Karpenter Won't Over-Provision GPUs #7038

tcatling · 2024-09-18T12:36:46Z

Description

(sorry if this isn't AWS-specific - i'm not familiar with the internals but am happy to repost to kubernetes-sigs/karpenter if that would be more useful)

Observed Behavior:

If karpenter is limited to provisioning nodes with a certain number of GPUs (e.g. 2, 4 or 8), it will refuse to create a node for a pod which requests any other number (e.g. 1, 3, 5, 6 or 7).

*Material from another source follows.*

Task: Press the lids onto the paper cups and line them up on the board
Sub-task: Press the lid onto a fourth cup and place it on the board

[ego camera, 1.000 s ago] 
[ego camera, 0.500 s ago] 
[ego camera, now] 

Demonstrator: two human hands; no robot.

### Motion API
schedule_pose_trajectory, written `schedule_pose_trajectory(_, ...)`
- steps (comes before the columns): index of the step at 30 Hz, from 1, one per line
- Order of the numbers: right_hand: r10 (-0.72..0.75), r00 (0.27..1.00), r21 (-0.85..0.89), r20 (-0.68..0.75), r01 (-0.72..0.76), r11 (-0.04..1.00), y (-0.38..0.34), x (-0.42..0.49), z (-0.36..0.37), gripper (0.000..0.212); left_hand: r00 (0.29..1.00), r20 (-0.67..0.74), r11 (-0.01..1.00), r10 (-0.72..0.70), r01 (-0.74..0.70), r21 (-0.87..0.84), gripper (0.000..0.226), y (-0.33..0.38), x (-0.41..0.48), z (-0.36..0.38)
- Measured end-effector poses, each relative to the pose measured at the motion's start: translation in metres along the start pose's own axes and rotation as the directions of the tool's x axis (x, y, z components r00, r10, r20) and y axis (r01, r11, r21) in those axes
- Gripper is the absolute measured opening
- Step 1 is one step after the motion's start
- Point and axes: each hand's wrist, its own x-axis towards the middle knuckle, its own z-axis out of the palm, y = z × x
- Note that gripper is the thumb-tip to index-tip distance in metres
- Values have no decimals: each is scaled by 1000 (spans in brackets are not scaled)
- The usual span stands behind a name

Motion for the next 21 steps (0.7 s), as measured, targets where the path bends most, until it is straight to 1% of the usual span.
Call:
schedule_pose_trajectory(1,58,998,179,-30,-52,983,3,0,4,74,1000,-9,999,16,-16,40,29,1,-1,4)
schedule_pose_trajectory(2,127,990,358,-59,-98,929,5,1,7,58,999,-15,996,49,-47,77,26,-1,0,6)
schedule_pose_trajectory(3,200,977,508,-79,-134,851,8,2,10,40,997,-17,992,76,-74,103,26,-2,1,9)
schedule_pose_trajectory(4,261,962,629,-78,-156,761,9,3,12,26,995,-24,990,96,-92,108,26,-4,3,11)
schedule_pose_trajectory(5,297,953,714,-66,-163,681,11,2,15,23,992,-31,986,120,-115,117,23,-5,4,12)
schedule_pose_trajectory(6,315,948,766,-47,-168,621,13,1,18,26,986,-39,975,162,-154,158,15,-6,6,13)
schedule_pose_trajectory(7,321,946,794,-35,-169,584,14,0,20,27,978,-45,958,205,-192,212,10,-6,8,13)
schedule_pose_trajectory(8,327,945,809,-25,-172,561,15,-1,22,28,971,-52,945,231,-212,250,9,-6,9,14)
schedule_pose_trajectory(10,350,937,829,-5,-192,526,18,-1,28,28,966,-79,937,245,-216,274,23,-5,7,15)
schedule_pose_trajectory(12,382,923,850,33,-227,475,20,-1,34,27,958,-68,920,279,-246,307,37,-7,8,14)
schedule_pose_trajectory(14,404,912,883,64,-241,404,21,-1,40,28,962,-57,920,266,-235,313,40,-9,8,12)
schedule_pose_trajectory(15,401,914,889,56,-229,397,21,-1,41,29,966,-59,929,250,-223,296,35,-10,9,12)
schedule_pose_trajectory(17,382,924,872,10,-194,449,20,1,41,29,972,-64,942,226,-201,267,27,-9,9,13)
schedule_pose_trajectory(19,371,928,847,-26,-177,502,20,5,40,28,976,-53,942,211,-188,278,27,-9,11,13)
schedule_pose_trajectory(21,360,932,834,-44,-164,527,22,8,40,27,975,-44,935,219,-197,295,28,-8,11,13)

Note that, when a node already exists, scheduling a pod onto a node with more gpus than required works as expected.

Expected Behavior:

I would expect karpenter to over-provision gpus when necessary, in the same way as cpu and memory.

Reproduction Steps (Please include YAML):

Follow the karpenter 'getting started' guide on EKS and install the nvidia device plugin.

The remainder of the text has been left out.